### Work instruction
Which lines of the entries contain the string "base"? Please find them and copy them.
Records for the exercise START
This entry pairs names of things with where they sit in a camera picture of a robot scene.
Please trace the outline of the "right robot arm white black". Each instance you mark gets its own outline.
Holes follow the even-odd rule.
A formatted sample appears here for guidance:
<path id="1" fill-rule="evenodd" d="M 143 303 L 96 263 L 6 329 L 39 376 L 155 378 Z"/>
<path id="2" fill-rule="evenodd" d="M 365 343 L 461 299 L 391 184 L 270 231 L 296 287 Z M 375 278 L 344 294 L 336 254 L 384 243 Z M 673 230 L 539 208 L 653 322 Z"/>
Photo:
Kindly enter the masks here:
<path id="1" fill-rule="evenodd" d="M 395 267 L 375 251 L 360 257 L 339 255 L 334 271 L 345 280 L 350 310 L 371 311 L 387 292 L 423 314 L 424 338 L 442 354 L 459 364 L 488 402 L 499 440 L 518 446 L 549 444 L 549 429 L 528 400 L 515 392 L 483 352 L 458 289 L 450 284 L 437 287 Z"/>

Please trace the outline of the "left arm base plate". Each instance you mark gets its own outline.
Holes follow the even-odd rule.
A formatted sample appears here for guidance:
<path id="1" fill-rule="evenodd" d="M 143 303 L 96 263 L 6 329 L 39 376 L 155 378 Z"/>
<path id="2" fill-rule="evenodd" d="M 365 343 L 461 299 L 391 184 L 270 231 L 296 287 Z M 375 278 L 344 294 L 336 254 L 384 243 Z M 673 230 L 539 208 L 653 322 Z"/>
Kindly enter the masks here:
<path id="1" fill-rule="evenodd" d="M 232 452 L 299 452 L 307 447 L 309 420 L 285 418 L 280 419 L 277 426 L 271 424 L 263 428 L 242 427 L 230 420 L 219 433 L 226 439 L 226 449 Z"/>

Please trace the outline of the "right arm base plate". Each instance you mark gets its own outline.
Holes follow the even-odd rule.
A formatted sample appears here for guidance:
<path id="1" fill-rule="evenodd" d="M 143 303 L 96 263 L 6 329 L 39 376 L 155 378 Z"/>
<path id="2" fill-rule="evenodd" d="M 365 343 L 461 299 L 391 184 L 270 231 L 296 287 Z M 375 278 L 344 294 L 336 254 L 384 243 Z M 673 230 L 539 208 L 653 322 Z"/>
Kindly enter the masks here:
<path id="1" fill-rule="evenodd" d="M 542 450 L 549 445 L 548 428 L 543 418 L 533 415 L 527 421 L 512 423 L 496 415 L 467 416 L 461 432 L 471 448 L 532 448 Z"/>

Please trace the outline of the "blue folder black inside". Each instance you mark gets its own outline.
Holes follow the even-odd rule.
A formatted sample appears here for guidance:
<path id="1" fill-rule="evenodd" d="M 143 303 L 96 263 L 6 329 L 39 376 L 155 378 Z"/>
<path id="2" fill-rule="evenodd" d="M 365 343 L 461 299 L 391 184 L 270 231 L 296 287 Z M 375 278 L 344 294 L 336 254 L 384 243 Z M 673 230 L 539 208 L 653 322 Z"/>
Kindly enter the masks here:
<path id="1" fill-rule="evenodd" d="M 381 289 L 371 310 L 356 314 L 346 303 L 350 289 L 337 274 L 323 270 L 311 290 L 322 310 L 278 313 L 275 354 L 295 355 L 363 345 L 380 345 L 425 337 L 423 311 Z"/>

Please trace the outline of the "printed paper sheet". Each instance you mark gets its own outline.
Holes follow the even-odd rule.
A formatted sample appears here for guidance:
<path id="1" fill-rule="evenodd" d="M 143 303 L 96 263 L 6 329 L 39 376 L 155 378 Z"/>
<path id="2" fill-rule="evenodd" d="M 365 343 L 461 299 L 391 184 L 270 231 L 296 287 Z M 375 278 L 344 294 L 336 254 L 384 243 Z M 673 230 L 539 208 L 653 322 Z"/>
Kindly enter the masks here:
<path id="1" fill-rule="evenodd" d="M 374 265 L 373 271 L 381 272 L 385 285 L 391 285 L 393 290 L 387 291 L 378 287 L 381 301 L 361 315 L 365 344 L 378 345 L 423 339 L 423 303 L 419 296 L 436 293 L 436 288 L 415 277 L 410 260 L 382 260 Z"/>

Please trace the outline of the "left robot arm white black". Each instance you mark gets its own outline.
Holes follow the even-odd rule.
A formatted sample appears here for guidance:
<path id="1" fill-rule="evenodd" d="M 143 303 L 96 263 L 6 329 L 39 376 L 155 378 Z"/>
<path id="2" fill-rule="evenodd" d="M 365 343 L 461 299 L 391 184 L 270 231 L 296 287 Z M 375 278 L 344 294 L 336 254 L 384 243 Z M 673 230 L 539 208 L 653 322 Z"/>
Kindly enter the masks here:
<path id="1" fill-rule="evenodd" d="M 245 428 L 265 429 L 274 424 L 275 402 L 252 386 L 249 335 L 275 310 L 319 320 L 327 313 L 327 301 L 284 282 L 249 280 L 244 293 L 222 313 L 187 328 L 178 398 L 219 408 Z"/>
Records for the exercise END
Records for the exercise START
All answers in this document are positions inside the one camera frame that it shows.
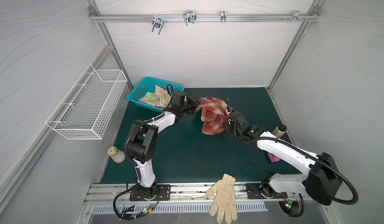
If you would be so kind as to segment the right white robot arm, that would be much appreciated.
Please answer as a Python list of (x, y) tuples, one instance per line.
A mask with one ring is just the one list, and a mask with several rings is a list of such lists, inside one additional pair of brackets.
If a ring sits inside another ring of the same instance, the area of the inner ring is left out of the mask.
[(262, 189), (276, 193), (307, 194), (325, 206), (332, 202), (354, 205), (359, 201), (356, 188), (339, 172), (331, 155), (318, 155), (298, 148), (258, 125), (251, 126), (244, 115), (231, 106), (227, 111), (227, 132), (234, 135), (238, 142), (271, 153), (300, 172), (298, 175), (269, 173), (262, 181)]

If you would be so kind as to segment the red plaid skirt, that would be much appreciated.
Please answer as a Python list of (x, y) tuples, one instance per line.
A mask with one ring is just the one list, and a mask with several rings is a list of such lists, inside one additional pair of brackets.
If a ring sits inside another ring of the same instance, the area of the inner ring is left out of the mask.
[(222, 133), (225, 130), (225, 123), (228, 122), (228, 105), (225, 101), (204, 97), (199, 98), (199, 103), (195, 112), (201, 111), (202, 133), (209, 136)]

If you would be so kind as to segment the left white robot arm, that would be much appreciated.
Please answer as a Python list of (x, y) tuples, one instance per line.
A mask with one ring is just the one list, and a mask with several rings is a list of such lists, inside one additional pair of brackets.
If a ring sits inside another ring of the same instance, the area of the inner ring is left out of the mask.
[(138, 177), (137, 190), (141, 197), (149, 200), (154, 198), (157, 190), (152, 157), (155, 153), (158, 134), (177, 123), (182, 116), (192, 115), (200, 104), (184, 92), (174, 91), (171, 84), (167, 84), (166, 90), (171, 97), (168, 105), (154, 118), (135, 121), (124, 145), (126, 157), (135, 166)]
Records for the exercise END
### Solution
Please trace the outline of the "left arm base plate". Each instance you mark gets its own outline.
Please trace the outline of the "right arm base plate". Each instance you mark gets its own outline.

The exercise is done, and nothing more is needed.